Wonderfully entertaining rogue adventures set in the British countryside in the 17th Century. Scheming, cunning woman steals away the sweetheart of her insipid cousin, only to find marriage and her life of leisure a bore. Longing for excitement--and determined to get back a brooch she lost in a bet--this very wicked lady impersonates the legendary Highwayman, horse-riding robber of coaches at nightfall. Margaret Lockwood initially appears to go over the top in her breathless histrionics...until it becomes clear she's been deliberately directed towards broad villainy (a smart decision since the whole enterprise has an infectious sense of naughty fun). Adaptation of Magdalen King-Hall's novel "The Life and Death of the Wicked Lady Skelton" nearly borders on camp, yet is held in check by a great narrative, fabulous locations, and a first-rate cast. Lively, funny, engaging, with an ironic ending and lots of eye-popping décolletage! Remade in 1983 by Michael Winner, but this version would be hard to top. ***1/2 from ****
Not popular with the critics,and I agree the critical chorus had a certain amount of truth behind it.
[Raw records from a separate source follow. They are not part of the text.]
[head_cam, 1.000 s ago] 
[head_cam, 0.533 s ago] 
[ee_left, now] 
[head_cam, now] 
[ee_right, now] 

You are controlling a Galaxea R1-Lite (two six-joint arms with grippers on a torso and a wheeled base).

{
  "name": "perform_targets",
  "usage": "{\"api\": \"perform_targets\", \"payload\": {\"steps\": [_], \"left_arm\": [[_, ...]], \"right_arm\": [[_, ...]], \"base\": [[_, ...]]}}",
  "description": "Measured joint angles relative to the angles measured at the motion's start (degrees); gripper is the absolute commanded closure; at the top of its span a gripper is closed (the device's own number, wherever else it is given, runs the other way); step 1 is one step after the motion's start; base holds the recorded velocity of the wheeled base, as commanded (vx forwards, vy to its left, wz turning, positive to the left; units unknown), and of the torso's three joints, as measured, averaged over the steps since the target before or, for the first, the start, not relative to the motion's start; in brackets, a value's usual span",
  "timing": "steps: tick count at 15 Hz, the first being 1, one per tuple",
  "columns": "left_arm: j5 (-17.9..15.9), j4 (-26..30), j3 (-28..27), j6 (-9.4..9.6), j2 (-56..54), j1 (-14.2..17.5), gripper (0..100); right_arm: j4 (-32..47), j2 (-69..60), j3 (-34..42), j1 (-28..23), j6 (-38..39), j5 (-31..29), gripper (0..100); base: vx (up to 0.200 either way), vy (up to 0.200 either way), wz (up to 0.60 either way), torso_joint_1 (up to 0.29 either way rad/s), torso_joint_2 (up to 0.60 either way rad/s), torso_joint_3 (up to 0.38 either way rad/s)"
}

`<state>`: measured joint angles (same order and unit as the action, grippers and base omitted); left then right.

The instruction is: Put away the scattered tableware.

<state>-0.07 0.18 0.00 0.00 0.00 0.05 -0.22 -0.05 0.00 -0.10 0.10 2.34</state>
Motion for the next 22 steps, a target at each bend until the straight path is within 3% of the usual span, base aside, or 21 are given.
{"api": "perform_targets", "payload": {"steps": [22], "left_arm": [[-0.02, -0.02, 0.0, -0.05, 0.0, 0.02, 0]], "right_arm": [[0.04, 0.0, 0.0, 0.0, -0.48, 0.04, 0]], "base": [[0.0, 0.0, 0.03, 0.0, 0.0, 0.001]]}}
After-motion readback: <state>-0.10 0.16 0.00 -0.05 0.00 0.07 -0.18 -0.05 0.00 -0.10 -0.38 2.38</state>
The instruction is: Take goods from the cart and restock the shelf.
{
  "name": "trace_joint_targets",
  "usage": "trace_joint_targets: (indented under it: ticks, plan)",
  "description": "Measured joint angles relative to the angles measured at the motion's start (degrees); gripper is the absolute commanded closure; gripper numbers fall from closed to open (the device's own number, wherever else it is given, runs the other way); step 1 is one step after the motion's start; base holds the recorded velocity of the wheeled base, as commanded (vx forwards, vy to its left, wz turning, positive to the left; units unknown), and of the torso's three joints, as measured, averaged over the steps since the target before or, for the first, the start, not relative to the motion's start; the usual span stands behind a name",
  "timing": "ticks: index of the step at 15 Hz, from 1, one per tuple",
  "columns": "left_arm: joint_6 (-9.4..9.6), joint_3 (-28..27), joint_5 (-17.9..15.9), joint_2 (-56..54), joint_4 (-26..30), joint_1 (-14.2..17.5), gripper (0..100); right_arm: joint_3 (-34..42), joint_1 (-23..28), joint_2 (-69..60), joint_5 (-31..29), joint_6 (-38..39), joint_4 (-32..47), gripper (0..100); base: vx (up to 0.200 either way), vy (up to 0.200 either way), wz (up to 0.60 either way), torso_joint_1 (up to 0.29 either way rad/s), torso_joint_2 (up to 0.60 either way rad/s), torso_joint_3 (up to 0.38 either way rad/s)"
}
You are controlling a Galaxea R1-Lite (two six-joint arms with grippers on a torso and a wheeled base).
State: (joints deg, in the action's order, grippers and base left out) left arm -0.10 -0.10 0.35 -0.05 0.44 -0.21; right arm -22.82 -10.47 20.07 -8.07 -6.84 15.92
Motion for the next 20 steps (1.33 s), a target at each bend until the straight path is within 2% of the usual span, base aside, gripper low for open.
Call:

True, the plot is full-blown melodrama and the characters are pasteboard figures. But what does it matter? Is not extravagant plotting with all its coincidences, unlikely twists and larger than life surprises the stuff that escapist entertainment is made of? Are not players of the calibre of Mason, Lockwood, Rennie, Jones, Aylmer, Roc and Stamp Taylor sufficiently personable and charismatic to breathe life into one-dimensionally written figures? Certainly, I think so (even if Mason himself did not, although undoubtedly one of the causes of his dissatisfaction was the role's brevity).Leslie Arliss has written and directed with verve, pace and style, his script helped by a great deal of witty additional dialogue and catty repartee, his direction aided by Jack Cox's typically moody, gray-toned photography, John Bryan's magnificent sets, Elizabeth Haffenden's eye-catching Restoration costumes. (Perhaps some of the film's enormous success at the box office can be traced to its low-cut, period gowns. It would be hard to deny that Misses Lockwood and Roc fill their costumes most attractively).The Wicked Lady has an undeniable sweep and a vigorous dash that carries the audience right along. It may be too excitingly plotted for some, but it always looks so terribly authentic, it is hard not to be drawn into the machinations of villainess Lockwood or sympathize with the careless, carefree vigor of James Mason's full-blooded Captain Jackson. A welcome cast of deservedly popular support artists help round out the movie's terrific production values. Aside from some obvious process screen effects, no expense has been spared. In fact, this Wicked Lady is lavish to a fault.